Find the line with "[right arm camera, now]" in the data below, then restate it and all remaining lines exactly, adding nothing.

◆ ◆ ◆ ◆

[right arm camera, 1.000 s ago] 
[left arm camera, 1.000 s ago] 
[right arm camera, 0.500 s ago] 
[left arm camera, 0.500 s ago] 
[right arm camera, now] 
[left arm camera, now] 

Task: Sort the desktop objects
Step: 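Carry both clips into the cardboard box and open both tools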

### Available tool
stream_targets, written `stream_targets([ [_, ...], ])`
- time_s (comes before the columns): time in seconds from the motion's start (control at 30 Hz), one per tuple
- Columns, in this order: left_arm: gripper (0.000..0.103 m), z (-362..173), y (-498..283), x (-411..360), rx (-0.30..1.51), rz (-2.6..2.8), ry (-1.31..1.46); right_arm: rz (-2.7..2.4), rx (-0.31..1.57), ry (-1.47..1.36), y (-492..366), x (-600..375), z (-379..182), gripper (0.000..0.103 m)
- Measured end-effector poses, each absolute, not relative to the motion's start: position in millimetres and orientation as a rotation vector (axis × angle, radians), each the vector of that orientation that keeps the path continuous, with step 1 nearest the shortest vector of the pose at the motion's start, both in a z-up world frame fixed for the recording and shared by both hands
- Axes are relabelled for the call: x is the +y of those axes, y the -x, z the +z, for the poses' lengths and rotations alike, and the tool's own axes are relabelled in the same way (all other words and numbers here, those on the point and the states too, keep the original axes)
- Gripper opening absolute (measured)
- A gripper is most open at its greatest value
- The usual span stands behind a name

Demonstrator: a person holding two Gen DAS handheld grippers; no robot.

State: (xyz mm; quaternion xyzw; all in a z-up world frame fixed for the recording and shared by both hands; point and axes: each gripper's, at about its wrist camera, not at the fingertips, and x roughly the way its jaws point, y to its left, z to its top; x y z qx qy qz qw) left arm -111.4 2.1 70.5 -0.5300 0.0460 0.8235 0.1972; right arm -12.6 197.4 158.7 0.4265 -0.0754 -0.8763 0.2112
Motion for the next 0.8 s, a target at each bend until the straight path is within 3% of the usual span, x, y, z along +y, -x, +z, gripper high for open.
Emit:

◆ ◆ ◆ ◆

Answer space —
[right arm camera, now] 
[left arm camera, now] 

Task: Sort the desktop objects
Step: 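Carry both clips into the cardboard box and open both tools
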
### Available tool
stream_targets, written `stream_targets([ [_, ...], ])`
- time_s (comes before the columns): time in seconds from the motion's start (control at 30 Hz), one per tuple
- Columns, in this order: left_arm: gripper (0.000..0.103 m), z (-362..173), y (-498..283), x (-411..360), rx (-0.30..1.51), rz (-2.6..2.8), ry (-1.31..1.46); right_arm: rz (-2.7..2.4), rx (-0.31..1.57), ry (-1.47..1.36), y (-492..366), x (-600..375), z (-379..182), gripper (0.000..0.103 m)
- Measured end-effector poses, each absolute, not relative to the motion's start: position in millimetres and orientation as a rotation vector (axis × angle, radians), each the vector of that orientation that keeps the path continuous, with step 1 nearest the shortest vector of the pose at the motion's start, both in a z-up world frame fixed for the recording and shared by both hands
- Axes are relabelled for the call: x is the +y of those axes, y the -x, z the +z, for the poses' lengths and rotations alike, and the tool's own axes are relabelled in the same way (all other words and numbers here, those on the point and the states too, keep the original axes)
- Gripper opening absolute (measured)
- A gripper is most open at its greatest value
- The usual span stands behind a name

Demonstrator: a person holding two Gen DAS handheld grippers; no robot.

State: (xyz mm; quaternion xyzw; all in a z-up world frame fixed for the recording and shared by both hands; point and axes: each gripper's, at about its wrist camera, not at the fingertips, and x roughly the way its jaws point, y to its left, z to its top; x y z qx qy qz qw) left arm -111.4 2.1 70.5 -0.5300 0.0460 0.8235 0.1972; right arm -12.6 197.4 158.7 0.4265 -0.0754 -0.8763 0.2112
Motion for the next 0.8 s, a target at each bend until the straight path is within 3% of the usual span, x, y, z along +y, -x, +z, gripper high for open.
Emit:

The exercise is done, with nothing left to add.